In addition to Facebook’s announcement of a new partnership with the MLB to live stream a number of regular season games, the social network this week also signed a deal with global esports company ESL to bring over 5,550 hours of esports events and other original content to Facebook, including 1,500 of original programming.
The move will aid Facebook in challenging Amazon-owned Twitch as well as Twitter, both of which have esports deals as part of their efforts in the live streaming space.
For example, Twitter in March announced its own partnerships with ESL and DreamHack to bring over 15 events from the ESL One, Intel Extreme Masters and DreamHack circuits to Twitter, where they’ll be made available for live streaming on the web and mobile, directly through the Twitter app.
Meanwhile, video game streaming site Twitch is still today the de facto home for esports content. Last June, a report indicated that over 100 million Twitch users had streamed 800 million hours of esports in the last ten months on the service, with event and league organizers gathering the lion’s share of those views – accounting for 71.3 percent of all esports viewership.
Facebook’s deal will kick off next month, beginning with content from the Rank S competitions, a ladder for the Counter Strike:Global Offensive community. This will be supplemented by an exclusive, 30-minute CS:GO weekly show that will feature the top players, upcoming talent and other competition highlights.
All the ESL One and Intel Extreme Masters will also stream via ESL’s Facebook network across six languages – English, French, Spanish, Portuguese, Polish and German.
The company has made other more moves to attract live streamers to its network in recent days, as well. It added support for desktop streaming to user profiles, allowing gamers to more easily stream their gameplay, and it announced other content partnerships with esports teams Team Dignitas and Echo Fox.
For esports companies like ESL, the opportunity to stream on Facebook means they’ll have a chance to reach a broader audience – including, perhaps, more mainstream viewers who don’t regularly frequent a video gaming-focused destination like Twitch.
However, the deals don’t preclude ESL from also streaming to rival networks like Twitch, Twitter, or YouTube.
“With over 1.94 billion monthly active users on Facebook, this is a huge step toward expanding the reach of esports among mainstream audiences,” said Johannes Schiefer, Vice President of Social Media and Editorial at ESL, in statement, reiterating this point. “Last year, ESL content generated over 2 billion impressions and reached over 200 million users on Facebook globally. Now, with the addition of live streaming for all major ESL events, as well as exclusive content around CS:GO and ESEA, we are excited to expand our reach to more audiences and build strong local communities of highly engaged esports fans,” he added.
ESEA is ESL’s subscription-based platform for amateur, semi-professional and professional CS:GO players. Its Rank S competition brings together over 300 of the best North American and European ESEA players who compete for a $40,000 prize pool each month across the two regions.

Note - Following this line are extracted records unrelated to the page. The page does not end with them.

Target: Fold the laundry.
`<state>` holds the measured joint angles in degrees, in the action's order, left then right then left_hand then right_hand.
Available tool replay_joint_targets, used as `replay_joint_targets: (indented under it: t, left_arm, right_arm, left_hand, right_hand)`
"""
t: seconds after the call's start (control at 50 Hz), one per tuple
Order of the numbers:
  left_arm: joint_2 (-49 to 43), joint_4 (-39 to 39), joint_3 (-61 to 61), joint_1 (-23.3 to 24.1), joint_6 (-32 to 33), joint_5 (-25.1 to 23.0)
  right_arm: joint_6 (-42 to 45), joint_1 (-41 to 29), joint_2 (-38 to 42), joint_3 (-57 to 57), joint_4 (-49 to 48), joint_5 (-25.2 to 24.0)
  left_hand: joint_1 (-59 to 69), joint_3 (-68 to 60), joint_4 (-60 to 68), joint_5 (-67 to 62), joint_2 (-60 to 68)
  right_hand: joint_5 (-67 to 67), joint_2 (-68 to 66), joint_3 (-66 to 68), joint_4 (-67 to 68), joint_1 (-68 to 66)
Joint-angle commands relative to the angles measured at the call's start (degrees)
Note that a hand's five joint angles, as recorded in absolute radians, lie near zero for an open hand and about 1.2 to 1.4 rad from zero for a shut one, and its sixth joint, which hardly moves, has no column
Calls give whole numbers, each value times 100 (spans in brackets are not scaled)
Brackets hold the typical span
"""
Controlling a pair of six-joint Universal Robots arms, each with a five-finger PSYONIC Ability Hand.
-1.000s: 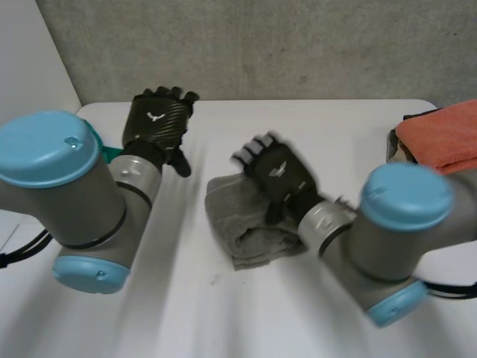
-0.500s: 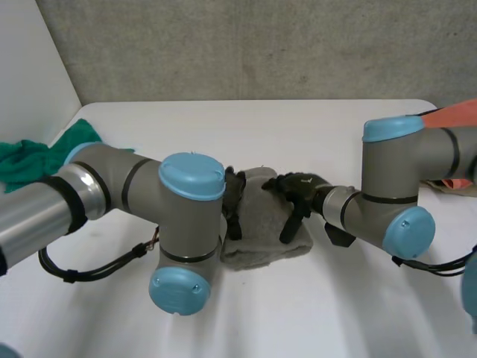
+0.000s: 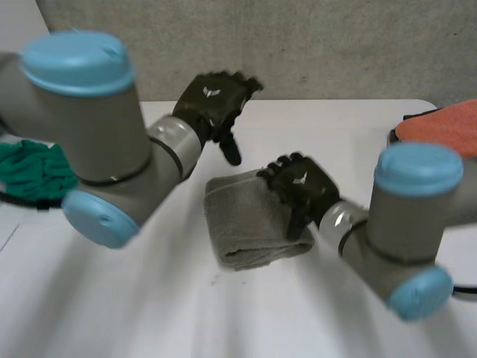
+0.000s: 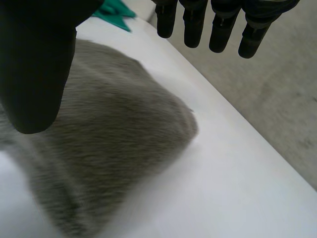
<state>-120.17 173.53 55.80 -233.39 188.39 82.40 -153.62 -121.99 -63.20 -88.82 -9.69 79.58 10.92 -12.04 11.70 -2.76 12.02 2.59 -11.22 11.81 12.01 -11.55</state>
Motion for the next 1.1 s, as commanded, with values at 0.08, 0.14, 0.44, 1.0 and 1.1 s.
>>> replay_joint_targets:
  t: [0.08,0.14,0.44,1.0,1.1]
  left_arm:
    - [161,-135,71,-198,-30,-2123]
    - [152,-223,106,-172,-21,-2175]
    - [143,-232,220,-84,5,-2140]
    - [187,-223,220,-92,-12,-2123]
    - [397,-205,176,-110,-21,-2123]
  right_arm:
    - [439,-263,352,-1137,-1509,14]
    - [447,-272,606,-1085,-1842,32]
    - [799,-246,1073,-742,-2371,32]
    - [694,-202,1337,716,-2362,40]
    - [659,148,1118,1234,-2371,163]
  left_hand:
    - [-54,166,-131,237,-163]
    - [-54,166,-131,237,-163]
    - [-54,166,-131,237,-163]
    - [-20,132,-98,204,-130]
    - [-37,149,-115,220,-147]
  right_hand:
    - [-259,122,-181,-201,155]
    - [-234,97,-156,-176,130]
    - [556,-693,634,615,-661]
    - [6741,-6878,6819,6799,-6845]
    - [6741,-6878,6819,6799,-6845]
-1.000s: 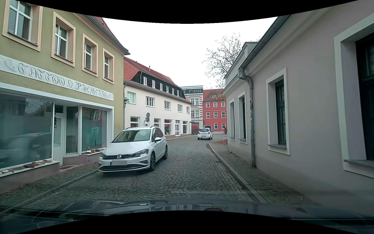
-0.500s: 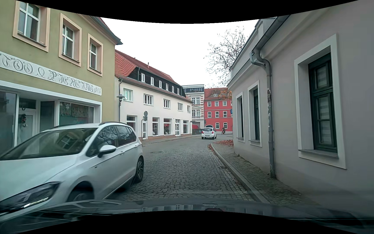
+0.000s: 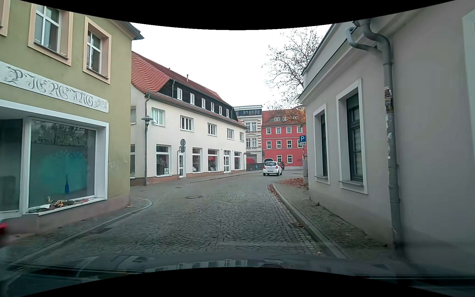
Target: Follow the waypoints while adhering to traffic rules and regulations
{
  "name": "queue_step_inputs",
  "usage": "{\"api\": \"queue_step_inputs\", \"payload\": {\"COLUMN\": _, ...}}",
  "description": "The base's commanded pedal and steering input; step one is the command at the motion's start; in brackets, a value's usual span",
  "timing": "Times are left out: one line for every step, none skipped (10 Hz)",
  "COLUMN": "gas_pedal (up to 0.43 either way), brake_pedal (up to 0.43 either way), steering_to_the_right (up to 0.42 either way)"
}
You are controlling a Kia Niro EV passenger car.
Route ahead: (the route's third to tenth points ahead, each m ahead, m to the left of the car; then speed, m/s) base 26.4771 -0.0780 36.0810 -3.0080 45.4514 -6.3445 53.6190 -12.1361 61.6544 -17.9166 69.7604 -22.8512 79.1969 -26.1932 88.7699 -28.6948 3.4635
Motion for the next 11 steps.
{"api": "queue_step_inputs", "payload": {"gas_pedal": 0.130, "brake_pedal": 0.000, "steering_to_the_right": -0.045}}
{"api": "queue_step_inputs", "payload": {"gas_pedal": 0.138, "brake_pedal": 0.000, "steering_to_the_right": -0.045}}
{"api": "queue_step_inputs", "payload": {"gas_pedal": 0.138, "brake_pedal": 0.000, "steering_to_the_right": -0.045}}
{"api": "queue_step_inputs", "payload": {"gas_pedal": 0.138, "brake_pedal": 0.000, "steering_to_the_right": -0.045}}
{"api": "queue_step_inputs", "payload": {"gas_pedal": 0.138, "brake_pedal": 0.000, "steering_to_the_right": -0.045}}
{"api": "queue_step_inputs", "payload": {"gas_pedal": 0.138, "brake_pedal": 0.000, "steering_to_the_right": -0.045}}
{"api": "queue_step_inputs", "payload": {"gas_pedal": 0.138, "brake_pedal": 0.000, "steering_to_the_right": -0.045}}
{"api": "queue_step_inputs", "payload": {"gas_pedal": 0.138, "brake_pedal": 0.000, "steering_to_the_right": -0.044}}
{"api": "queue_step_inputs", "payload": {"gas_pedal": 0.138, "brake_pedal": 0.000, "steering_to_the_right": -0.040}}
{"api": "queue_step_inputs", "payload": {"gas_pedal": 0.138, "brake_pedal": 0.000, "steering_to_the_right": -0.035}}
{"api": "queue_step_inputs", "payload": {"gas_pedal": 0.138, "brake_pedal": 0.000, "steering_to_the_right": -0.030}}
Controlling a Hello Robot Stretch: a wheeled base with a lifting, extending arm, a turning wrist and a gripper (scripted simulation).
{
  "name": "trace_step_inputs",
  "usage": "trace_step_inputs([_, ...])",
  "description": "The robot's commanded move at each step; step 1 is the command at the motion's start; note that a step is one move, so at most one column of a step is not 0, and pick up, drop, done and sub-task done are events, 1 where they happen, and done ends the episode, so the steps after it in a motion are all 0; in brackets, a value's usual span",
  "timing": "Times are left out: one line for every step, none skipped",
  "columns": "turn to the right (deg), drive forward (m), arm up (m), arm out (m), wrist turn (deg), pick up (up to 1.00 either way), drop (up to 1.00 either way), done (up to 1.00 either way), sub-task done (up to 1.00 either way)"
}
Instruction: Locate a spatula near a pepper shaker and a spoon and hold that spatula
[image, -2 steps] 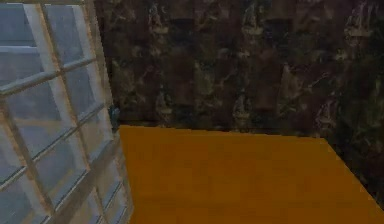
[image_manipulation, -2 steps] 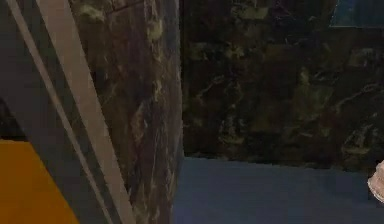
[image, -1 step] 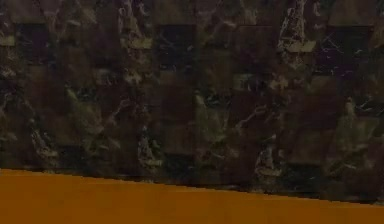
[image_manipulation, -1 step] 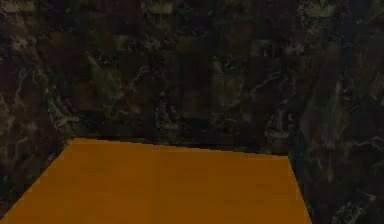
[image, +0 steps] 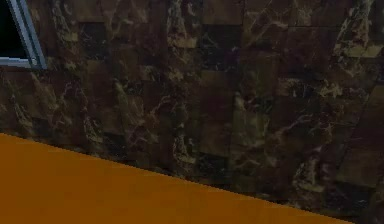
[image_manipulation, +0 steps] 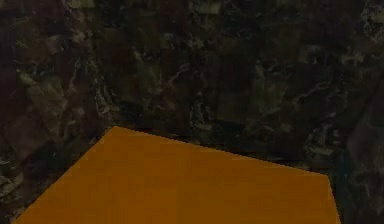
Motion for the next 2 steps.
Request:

ESL likely also sees Facebook as a means of re-engaging esports viewers when they’re not actively seeking out gaming content, thanks to Facebook’s ability to alert users about new live streams through push notifications, and other alerts when they’re more passively browsing the network.
Facebook, too, recently adjusted its video settings on mobile to autoplay videos with the sound on – a change that could increase viewership of live streamed, professionally produced video content like this, and open up the door for more advertising possibilities
Esports is a rapidly growing business and source of revenue – in 2016, global revenue reached $493 million, and it’s expected to see a 41.3 percent increase this year. By 2020, it’s expected to reach $1.488 billion.